**Exercise requirements**
The answer is the first line of the listing and every line after it through the one containing "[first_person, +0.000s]", exact, with pictures removed.

**Dataset content**
== Segment start ==

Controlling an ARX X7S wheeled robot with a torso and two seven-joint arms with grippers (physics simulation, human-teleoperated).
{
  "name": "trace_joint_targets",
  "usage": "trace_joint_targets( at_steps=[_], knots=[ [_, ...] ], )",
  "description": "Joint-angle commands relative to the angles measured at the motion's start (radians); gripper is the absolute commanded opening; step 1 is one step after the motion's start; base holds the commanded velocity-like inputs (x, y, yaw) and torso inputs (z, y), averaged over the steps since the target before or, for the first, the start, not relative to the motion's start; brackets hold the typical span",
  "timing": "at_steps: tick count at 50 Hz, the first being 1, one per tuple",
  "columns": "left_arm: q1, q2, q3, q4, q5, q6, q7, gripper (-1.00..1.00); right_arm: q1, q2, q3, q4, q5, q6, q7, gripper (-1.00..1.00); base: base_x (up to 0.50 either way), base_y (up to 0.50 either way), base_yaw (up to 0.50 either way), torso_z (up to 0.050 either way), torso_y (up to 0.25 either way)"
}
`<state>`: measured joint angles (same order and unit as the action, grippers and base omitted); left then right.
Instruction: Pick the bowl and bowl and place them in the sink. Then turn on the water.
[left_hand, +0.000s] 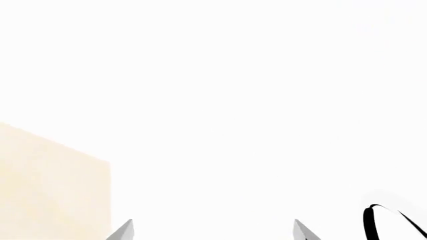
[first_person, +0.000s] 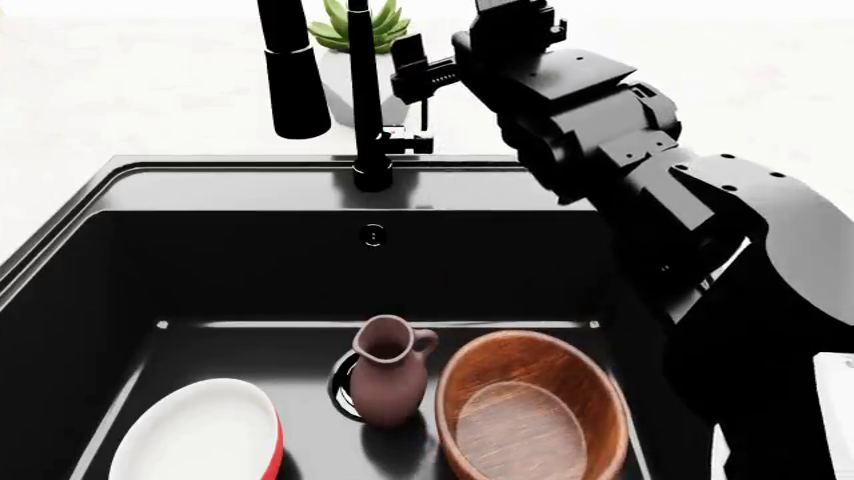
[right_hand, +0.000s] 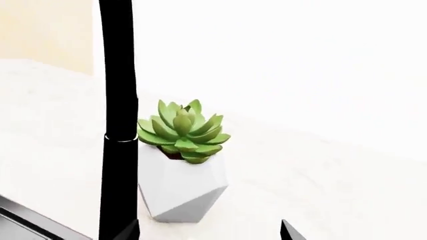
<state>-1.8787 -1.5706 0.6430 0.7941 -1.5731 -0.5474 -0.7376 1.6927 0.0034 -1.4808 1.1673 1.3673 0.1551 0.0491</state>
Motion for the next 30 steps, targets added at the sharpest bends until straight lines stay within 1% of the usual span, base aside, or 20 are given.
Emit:
trace_joint_targets(
  at_steps=[1, 15, 23, 30],
  knots=[
    [0.004, 0.000, -0.013, 0.000, -0.004, 0.004, -0.001, 1.00, 0.003, -0.003, -0.069, -0.019, 0.090, 0.022, 0.016, 1.00, 0.00, 0.00, 0.00, 0.000, 0.000],
    [0.017, 0.000, -0.021, 0.005, -0.001, 0.013, -0.005, 1.00, -0.017, -0.003, -0.072, 0.005, 0.103, 0.010, 0.061, 1.00, 0.00, 0.00, 0.00, 0.000, 0.000],
    [0.022, 0.000, -0.027, 0.007, -0.002, 0.012, -0.011, 1.00, -0.043, -0.003, -0.073, 0.014, 0.104, -0.042, 0.114, 1.00, 0.00, 0.00, 0.00, 0.000, 0.000],
    [0.031, 0.000, -0.028, 0.009, 0.002, 0.018, -0.013, 1.00, -0.068, -0.003, -0.074, 0.004, 0.109, -0.071, 0.116, 1.00, 0.00, 0.00, 0.00, 0.000, 0.000]
  ],
)
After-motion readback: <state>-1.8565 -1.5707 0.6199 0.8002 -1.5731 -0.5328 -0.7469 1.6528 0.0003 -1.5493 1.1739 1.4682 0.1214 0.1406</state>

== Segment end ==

**Task output**
Controlling an ARX X7S wheeled robot with a torso and two seven-joint arms with grippers (physics simulation, human-teleoperated).
{
  "name": "trace_joint_targets",
  "usage": "trace_joint_targets( at_steps=[_], knots=[ [_, ...] ], )",
  "description": "Joint-angle commands relative to the angles measured at the motion's start (radians); gripper is the absolute commanded opening; step 1 is one step after the motion's start; base holds the commanded velocity-like inputs (x, y, yaw) and torso inputs (z, y), averaged over the steps since the target before or, for the first, the start, not relative to the motion's start; brackets hold the typical span",
  "timing": "at_steps: tick count at 50 Hz, the first being 1, one per tuple",
  "columns": "left_arm: q1, q2, q3, q4, q5, q6, q7, gripper (-1.00..1.00); right_arm: q1, q2, q3, q4, q5, q6, q7, gripper (-1.00..1.00); base: base_x (up to 0.50 either way), base_y (up to 0.50 either way), base_yaw (up to 0.50 either way), torso_z (up to 0.050 either way), torso_y (up to 0.25 either way)"
}
`<state>`: measured joint angles (same order and unit as the action, grippers and base omitted); left then right.
Instruction: Pick the bowl and bowl and place them in the sink. Then turn on the water.
[left_hand, +0.000s] 
[first_person, +0.000s] 

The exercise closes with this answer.